Verification Check 4

The calipered measurements are recorded on the verification worksheet (Figure 1). The calipered measurements reproducibly restore the internal–external orientation of the femoral component within 0°±1.1° of the posterior joint line and the flexion–extension plane of the native knee.38

Calipered Technique for Setting the Tibial Component Coincident to the Native Tibial Joint Line With Verification Checks

The following sequence of surgical steps and calipered measurements and adjustments verify that the proximal–distal position and the varus–valgus, flexion–extension, and internal–external orientations of the tibial component are coincident to the native tibial joint line. The tibial mechanical axis, intramedullary canal, and tibial tubercle are not of interest or use when kinematically aligning the tibial component.5,24,35,41,48

An extramedullary tibial guide is used as a support for positioning the tibial resection guide, not as a method for referencing the ankle (Figure 9). The varus–valgus orientation of the tibial resection guide is set parallel to the articular surface of the native tibia by translating the medial–lateral slider at the ankle 12.5 mm lateral, which achieves an anatomic or approximately 2° to 3° varus orientation to the tibial mechanical axis in most patients.2,14 A conservative proximal–distal position is set for the tibial resection by positioning the tips of the two styluses with the 8-mm offset at the base of each tibial spine in an area with intact cartilage. An angel wing is inserted on the medial side of the tibial cutting guide. The slope of the resection of the medial tibial plateau is set by adjusting the anterior–posterior slider at the ankle until the plane of the angel wing is parallel with the medial tibial joint line after compensating for cartilage and bone wear. The internal–external orientation is set by rotating the tibial cutting guide until the line on the top is parallel to a line drawn between the tibial spines and a line representing the major axis of the elliptical shaped lateral tibial condyle.38 The varus–valgus and slope orientation of the tibial resection guide are visually fine-tuned to compensate for cartilage and bone wear. The guide is pinned and the proximal tibia is resected. The medial edge of the tibial resection is examined to confirm that the plane of the tibial resection parallels the plane of the articular surface of the tibia after compensating for wear. A caliper is used to measure the thickness of the medial and lateral tibial condyles at the base of the tibial spines, which should be similar within 0±0.5 mm (Figure D, available in the online version of this article).

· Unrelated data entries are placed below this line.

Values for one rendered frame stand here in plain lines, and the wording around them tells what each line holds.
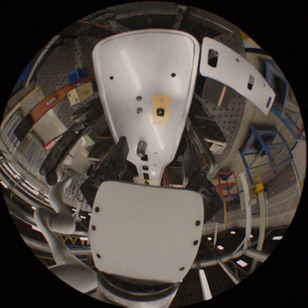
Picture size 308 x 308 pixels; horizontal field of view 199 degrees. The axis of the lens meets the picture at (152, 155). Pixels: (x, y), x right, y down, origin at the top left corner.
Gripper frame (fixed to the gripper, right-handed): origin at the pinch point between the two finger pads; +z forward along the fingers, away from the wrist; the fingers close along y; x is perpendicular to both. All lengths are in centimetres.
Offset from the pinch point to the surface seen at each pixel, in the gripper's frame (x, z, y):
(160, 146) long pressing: -12.5, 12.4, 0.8
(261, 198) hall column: -284, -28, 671
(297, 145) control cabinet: 97, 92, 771
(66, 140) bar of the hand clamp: 0.4, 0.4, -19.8
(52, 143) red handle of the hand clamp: 0.5, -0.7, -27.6
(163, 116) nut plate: -0.8, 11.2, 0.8
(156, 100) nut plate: 2.7, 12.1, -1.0
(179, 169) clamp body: -38.1, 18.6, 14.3
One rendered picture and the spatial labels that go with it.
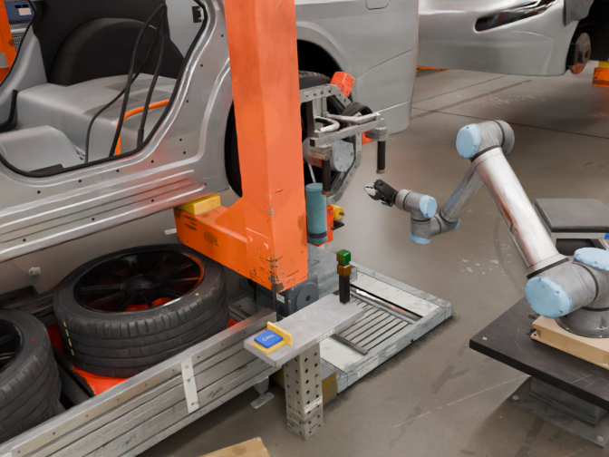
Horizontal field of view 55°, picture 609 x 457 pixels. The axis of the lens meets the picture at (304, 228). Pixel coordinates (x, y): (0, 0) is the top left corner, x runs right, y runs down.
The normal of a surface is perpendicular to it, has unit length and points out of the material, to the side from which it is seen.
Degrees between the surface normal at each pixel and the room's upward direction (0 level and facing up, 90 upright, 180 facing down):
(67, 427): 90
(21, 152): 50
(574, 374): 0
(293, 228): 90
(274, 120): 90
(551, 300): 94
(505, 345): 0
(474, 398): 0
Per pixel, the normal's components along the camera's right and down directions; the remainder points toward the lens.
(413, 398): -0.05, -0.91
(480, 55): -0.48, 0.66
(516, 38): -0.22, 0.40
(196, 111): 0.68, 0.27
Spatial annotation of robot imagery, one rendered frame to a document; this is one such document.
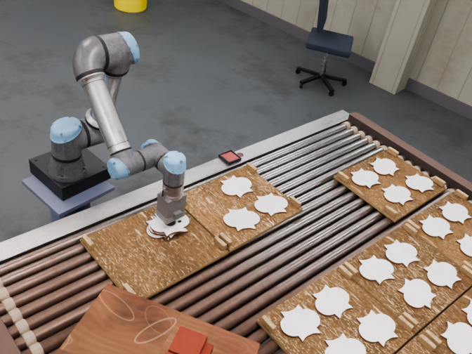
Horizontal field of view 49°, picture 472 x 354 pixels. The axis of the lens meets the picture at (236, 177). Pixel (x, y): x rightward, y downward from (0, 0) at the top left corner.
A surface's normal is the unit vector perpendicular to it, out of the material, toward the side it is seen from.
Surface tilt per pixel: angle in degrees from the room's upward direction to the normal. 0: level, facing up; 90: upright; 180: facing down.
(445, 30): 90
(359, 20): 90
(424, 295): 0
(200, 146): 0
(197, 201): 0
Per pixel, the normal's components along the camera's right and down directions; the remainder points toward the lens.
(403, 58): -0.66, 0.39
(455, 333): 0.14, -0.77

Composite of a right knee showing the steps for kinematically aligning the tibial component. The varus–valgus position of the tibial resection is set by applying a conventional extramedullary tibial resection guide to the ankle and moving the slider 12.5 mm lateral from the 0-mm position (A). The proximal–distal position is set by registering the tips of the two styluses at the base of each tibial spine in an area with intact cartilage (B). The slope is set by adjusting the anterior–posterior slider at the ankle until the plane of the angel wing is parallel to the medial tibial joint line after compensating for cartilage and bone wear (C). The varus–valgus and slope orientation of the tibial resection guide are fine-tuned to compensate for cartilage and bone wear (D). Internal–external orientation is set by rotating the tibial cutting guide until the line on the top of the guide is parallel to a line drawn between the tibial spines (black line) and a line representing the major axis of the elliptical shaped lateral tibial condyle (faint blue line) (E).

Figure 9:

Composite of a right knee showing the steps for kinematically aligning the tibial component. The varus–valgus position of the tibial resection is set by applying a conventional extramedullary tibial resection guide to the ankle and moving the slider 12.5 mm lateral from the 0-mm position (A). The proximal–distal position is set by registering the tips of the two styluses at the base of each tibial spine in an area with intact cartilage (B). The slope is set by adjusting the anterior–posterior slider at the ankle until the plane of the angel wing is parallel to the medial tibial joint line after compensating for cartilage and bone wear (C). The varus–valgus and slope orientation of the tibial resection guide are fine-tuned to compensate for cartilage and bone wear (D). Internal–external orientation is set by rotating the tibial cutting guide until the line on the top of the guide is parallel to a line drawn between the tibial spines (black line) and a line representing the major axis of the elliptical shaped lateral tibial condyle (faint blue line) (E).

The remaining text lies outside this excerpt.